Today, I want to argue that contrary to popular belief, down migration files are actually a bad idea and should be actively avoided.
In the final section, I'll introduce an alternative that may sound completely contradictory: the new migrate down
command. I will explain the
thought process behind its creation and show examples of how to use it.
Background
Since the beginning of my career, I have worked in teams where, whenever it came to database migrations,
we were writing "down files" (ending with the .down.sql
file extension).
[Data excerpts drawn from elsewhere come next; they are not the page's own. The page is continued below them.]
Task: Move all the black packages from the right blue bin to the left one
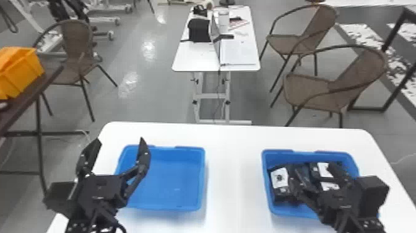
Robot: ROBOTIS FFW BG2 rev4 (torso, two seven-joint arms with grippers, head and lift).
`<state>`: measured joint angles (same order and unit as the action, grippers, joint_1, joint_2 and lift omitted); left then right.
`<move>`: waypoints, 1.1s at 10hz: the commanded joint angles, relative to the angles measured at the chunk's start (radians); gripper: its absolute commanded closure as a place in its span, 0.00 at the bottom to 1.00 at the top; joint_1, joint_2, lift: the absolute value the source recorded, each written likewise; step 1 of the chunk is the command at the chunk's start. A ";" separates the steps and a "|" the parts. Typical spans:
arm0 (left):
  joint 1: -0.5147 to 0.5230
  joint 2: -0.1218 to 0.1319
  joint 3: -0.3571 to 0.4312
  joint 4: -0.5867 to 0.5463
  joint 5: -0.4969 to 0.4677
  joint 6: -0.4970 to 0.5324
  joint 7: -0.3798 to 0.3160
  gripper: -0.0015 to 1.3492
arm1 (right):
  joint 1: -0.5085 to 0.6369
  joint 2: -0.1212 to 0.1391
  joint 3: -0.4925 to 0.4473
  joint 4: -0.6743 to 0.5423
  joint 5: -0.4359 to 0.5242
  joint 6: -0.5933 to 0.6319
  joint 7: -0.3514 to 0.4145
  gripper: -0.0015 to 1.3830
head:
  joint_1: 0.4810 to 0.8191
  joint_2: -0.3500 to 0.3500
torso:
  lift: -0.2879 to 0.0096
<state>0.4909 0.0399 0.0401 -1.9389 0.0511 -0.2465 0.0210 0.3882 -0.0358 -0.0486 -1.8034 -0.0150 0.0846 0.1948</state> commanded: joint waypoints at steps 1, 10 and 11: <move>0.000 0.000 0.003 0.000 0.003 0.003 -0.004 0.07 | -0.057 -0.038 0.000 0.087 -0.040 0.052 0.025 0.07 | 0.63 0.57 | 0.97; 0.006 -0.029 0.029 0.000 -0.002 0.019 -0.049 0.07 | -0.334 -0.062 0.000 0.535 0.079 0.152 0.158 0.07 | 0.63 0.54 | 0.97; 0.006 -0.034 0.032 0.000 -0.005 0.019 -0.055 0.07 | -0.354 -0.056 0.000 0.572 0.090 0.152 0.164 0.07 | 0.63 0.54 | 0.97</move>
<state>0.4970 0.0096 0.0704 -1.9389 0.0476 -0.2274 -0.0324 0.0465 -0.0956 -0.0492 -1.2535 0.0668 0.2361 0.3598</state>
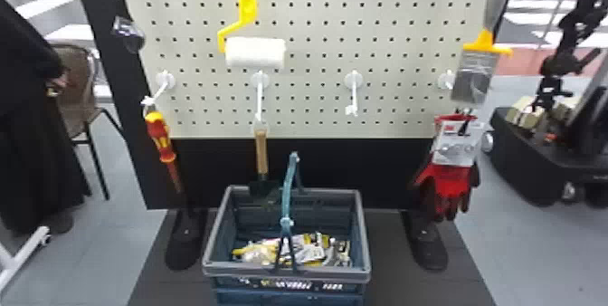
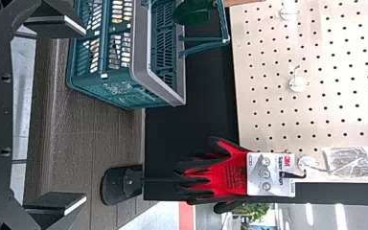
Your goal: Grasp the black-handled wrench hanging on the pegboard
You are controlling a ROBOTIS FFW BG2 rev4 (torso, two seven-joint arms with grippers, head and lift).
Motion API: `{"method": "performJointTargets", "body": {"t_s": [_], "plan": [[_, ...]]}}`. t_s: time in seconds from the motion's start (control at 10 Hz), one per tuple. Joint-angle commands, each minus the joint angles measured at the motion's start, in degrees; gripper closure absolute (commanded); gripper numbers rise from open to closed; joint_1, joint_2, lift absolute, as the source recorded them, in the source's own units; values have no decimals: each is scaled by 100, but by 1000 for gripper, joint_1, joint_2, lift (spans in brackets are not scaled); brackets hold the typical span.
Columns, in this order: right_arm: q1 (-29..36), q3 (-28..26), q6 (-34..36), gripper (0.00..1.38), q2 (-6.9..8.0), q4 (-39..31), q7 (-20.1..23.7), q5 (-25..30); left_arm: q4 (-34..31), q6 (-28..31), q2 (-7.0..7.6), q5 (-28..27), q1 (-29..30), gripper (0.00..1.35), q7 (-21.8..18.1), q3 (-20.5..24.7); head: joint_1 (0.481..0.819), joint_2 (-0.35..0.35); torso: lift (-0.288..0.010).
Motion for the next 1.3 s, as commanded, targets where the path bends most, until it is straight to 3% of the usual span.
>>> {"method": "performJointTargets", "body": {"t_s": [0.0, 0.4, 0.6, 0.8, 1.1, 1.2], "plan": [[0, 0, 0, 96, 0, 0, 0, 0, 0, 9, -50, 1, 3, 265, 0, 1, 549, 0, -100], [12, 0, 0, 96, 0, 14, 0, -9, -28, 53, -50, 1, 3, 265, 0, 10, 549, 0, -100], [25, 0, 0, 96, 0, 14, 0, -35, -408, 466, -50, 1, -33, 265, -35, -17, 549, 0, -100], [37, 0, 0, 96, -26, -14, 0, -44, -1378, 1459, -50, -43, -230, 265, -193, 159, 549, 0, -100], [49, 0, 0, 96, -44, -42, 0, -62, -2995, 3621, -50, -113, -1067, 265, -730, 634, 549, 0, -100], [74, 0, 0, 96, -62, -56, 0, -70, -3122, 4183, 141, -8, -1547, 265, -976, 739, 549, 0, -100]]}}
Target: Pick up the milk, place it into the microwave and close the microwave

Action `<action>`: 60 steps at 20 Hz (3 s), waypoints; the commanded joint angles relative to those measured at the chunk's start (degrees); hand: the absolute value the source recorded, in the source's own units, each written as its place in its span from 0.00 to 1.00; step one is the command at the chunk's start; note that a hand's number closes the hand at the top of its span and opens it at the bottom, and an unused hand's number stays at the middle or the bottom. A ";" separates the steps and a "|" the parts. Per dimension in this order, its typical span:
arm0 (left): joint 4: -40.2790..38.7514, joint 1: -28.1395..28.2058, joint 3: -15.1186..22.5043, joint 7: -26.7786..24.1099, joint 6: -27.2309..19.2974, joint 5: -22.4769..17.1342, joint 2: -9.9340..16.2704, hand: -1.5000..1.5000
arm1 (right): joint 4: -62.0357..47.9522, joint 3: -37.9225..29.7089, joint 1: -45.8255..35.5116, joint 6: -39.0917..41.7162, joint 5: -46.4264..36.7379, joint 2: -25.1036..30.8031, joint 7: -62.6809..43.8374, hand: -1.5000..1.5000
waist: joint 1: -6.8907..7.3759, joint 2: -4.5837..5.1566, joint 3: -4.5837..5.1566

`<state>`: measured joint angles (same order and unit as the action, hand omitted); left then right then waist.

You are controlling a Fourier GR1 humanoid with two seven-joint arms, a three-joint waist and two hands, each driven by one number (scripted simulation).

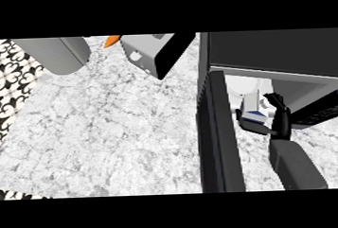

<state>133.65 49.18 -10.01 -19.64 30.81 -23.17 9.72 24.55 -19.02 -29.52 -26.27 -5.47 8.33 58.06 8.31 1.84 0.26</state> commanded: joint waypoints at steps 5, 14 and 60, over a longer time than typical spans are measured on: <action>0.47 -1.37 -0.29 1.43 -0.44 -0.45 1.07 0.00 | -0.28 2.14 -11.82 3.67 -0.99 4.73 -7.72 0.00 | 4.49 1.59 -0.66; -0.49 -3.81 -0.30 2.88 -0.51 -0.92 2.55 0.00 | -1.26 7.60 -11.85 -0.68 -4.59 3.85 -12.41 0.00 | 5.74 1.45 -0.03; -16.34 -17.75 20.72 7.51 2.98 17.67 -1.61 0.00 | -11.68 4.21 -15.56 42.57 5.08 2.20 -10.78 0.00 | -8.69 -1.95 -0.26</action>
<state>120.66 34.82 9.29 -11.71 33.93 -8.68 8.90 12.05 -14.86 -50.17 10.96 -1.35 12.17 44.41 1.16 0.41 0.02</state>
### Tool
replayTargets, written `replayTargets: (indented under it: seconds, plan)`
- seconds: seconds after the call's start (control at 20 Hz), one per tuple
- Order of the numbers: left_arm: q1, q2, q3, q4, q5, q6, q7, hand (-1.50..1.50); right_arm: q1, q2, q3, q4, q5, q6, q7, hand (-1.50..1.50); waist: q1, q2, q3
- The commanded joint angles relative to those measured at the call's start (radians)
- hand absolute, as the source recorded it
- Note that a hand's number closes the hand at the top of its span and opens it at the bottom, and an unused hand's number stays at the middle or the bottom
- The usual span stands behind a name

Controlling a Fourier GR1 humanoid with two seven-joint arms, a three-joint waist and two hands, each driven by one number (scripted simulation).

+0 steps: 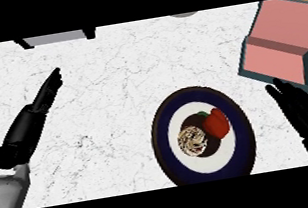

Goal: Pick the cupcake from the plate and place it in the cardboard box

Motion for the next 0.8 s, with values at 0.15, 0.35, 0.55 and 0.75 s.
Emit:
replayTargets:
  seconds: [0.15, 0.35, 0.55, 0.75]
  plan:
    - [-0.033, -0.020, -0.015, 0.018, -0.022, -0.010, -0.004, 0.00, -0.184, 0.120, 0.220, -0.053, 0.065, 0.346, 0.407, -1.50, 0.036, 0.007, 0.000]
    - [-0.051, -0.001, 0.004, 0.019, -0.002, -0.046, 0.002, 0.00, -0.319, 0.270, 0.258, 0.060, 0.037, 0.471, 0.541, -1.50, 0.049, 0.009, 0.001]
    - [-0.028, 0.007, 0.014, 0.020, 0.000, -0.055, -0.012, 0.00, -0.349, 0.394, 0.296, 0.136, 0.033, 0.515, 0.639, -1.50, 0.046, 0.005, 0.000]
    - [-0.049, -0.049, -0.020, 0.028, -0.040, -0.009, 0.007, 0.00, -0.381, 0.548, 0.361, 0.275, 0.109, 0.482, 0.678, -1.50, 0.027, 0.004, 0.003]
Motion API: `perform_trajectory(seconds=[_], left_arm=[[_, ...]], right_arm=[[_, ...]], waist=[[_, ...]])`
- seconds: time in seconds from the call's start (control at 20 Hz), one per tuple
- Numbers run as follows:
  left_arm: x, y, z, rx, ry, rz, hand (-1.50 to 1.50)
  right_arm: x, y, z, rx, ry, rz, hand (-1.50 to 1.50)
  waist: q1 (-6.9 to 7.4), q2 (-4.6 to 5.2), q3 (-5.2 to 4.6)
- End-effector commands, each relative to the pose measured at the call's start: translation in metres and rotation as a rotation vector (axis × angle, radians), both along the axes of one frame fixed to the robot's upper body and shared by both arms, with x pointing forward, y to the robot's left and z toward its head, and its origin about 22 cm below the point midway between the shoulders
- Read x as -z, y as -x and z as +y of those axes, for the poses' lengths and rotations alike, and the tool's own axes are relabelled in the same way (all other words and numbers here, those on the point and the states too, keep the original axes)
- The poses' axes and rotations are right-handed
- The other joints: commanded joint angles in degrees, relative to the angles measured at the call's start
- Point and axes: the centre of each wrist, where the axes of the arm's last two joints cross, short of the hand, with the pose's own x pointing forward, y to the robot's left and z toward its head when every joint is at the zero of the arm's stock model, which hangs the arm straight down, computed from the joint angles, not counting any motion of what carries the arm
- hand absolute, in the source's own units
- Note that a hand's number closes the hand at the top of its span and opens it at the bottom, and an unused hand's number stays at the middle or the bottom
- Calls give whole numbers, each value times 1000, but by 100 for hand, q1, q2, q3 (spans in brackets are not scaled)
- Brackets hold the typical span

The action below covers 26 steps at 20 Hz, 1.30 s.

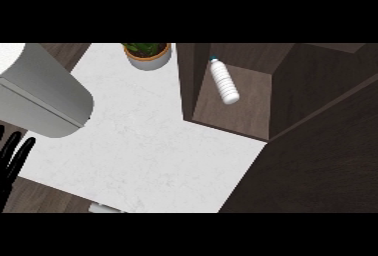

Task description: Pick up the bottled water, place it into the cabinet and close the cabinet

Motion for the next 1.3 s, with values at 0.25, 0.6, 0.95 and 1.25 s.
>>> perform_trajectory(seconds=[0.25, 0.6, 0.95, 1.25], left_arm=[[-8, -6, 3, 21, -6, -30, -150], [-7, -9, 11, 2, -18, -18, -150], [-4, -6, 14, 1, -17, 2, -150], [0, -7, 17, -5, -10, 6, -150]], right_arm=[[20, -4, 26, -106, -118, 206, 150], [14, -29, 24, 9, -100, 155, 150], [4, -76, 38, 96, 78, 78, 150], [-2, -115, 68, 132, 144, 106, 150]], waist=[[209, 158, 34], [37, 102, 30], [73, 6, 45], [-49, -10, 72]])
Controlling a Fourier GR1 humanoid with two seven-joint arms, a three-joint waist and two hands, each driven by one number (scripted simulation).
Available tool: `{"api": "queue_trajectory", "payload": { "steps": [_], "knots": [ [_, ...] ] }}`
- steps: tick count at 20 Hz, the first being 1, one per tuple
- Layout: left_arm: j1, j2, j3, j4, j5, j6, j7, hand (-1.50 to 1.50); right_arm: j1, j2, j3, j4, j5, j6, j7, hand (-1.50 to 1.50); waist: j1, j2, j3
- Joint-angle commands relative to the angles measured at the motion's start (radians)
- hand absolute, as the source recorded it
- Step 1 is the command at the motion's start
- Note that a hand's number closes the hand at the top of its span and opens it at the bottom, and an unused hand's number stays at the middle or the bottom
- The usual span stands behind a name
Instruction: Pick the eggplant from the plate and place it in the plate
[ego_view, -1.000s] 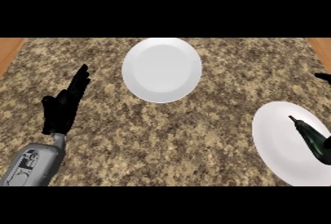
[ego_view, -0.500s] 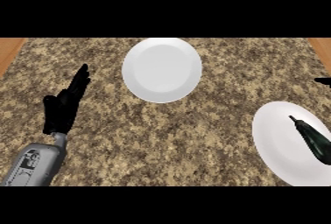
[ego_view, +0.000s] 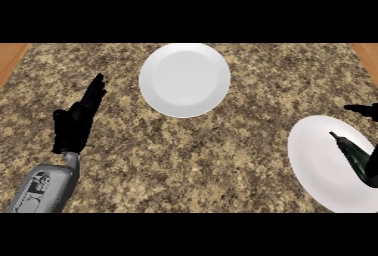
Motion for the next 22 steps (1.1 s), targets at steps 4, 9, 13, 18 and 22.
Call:
{"api": "queue_trajectory", "payload": {
  "steps": [4, 9, 13, 18, 22],
  "knots": [
    [0.010, -0.026, 0.035, 0.021, -0.046, -0.019, -0.015, 0.00, 0.042, 0.073, -0.040, 0.039, 0.119, 0.020, -0.039, -1.50, -0.004, -0.001, 0.000],
    [-0.048, -0.032, 0.059, 0.032, -0.050, -0.035, 0.023, 0.00, 0.062, 0.111, -0.011, 0.153, 0.231, -0.019, -0.143, -1.50, -0.004, 0.000, 0.000],
    [0.044, -0.041, 0.078, -0.021, -0.043, -0.075, -0.020, 0.00, 0.040, 0.144, -0.048, 0.222, 0.305, -0.045, -0.210, -1.50, -0.001, 0.000, 0.000],
    [0.016, -0.076, 0.079, -0.006, -0.076, -0.068, 0.012, 0.00, 0.098, 0.130, -0.094, 0.156, 0.331, -0.035, -0.268, 1.50, -0.007, -0.001, 0.000],
    [0.043, -0.043, 0.115, -0.003, -0.069, -0.108, -0.030, 0.00, -0.017, 0.146, -0.106, 0.293, 0.416, -0.098, -0.317, 1.50, 0.001, 0.000, 0.000]
  ]
}}
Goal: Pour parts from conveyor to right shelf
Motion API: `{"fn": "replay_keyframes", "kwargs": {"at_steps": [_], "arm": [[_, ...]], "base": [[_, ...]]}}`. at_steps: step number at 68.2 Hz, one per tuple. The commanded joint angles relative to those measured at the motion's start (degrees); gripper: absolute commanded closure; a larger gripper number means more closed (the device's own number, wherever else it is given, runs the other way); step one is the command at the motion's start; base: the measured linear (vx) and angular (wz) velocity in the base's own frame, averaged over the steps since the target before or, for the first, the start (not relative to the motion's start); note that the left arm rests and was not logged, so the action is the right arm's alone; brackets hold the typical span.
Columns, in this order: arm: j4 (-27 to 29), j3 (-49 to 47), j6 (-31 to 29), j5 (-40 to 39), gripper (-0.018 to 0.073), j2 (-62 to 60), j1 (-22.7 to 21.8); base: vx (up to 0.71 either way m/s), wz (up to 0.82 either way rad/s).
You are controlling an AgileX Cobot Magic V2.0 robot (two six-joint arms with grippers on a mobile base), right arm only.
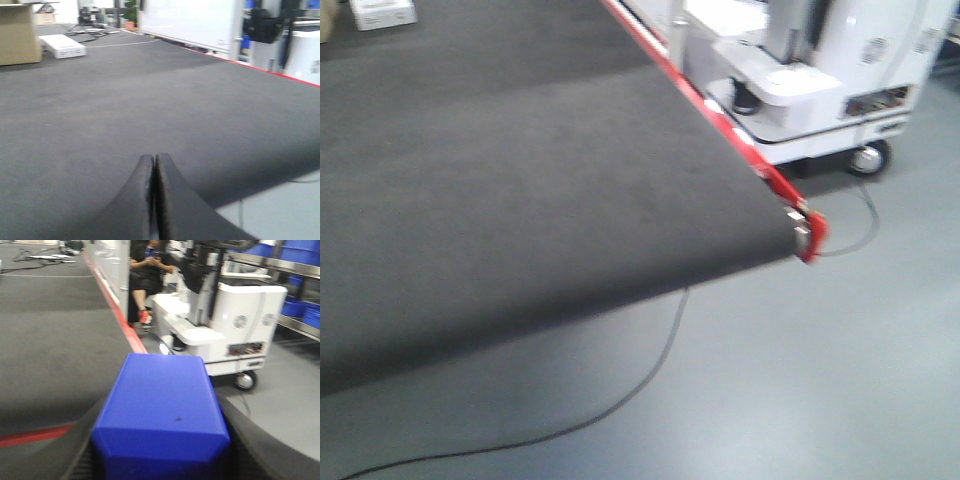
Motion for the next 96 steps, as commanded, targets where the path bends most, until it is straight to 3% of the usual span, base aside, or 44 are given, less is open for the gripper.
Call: {"fn": "replay_keyframes", "kwargs": {"at_steps": [1,96], "arm": [[0.3,-1.6,-0.57,-4.43,0.0565,0.69,-0.18],[0.3,-1.6,-0.57,-4.45,0.0565,0.69,-0.18]], "base": [[-0.35,-0.44],[-0.32,-0.72]]}}
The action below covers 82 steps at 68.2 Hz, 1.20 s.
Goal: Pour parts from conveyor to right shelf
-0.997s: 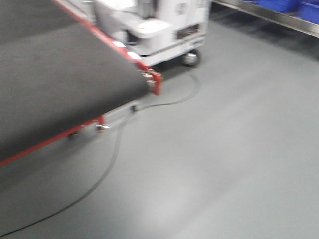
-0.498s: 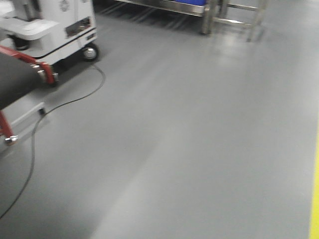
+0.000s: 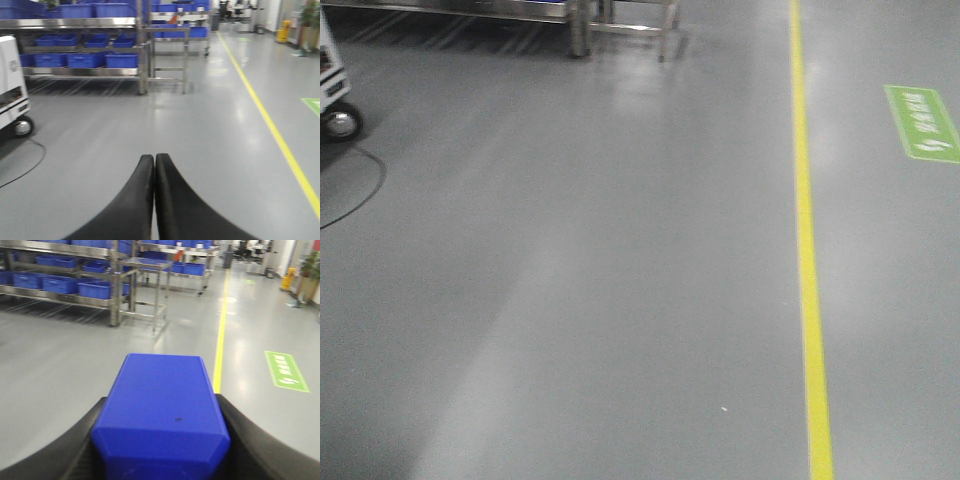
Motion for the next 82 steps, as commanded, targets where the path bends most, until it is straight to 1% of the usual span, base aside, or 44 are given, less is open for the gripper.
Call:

This was considered good practice and
an example of how a "well-organized project should be."
Over the years, as my career shifted to focus mainly on infrastructure and database tooling in large software projects (at companies like Meta), I had the opportunity to question this practice and the reasoning behind it.
Down migrations were an odd thing. In my entire career, working on projects with thousands of down files, I never applied them on a real environment. As simple as that: not even once.
Furthermore, since we have started Atlas and to this very day, we have interviewed countless software engineers from virtually every industry. In all of these interviews, we have only met with a single team that routinely applied down files in production (and even they were not happy with how it worked).
Why is that? Why is it that down files are so popular, yet so rarely used? Let's dive in.
Down migrations are the naively optimistic plan for a grim and unexpected world
Down migrations are supposed to be the "undo" counterpart of the "up" migration. Why do "undo" buttons exist? Because mistakes happen, things fail, and then we want a way to quickly and safely revert them. Database migrations are considered something we should do with caution, they are super risky! So, it makes sense to have a plan for reverting them, right?
But consider this: when we write a down file, we are essentially writing a script that will be executed in the future to revert the changes we are about to make. This script is written before the changes are applied, and it is based on the assumption that the changes will be applied correctly. But what if they are not?
When do we need to revert a migration? When it fails. But if it fails, it means that the database might be in an unknown state. It is quite likely that the database is not in the state that the down file expects it to be. For example, if the "up" migration was supposed to add two columns, the down file would be written to remove these two columns. But what if the migration was partially applied and only one column was added? Running the down file would fail, and we would be stuck in an unknown state.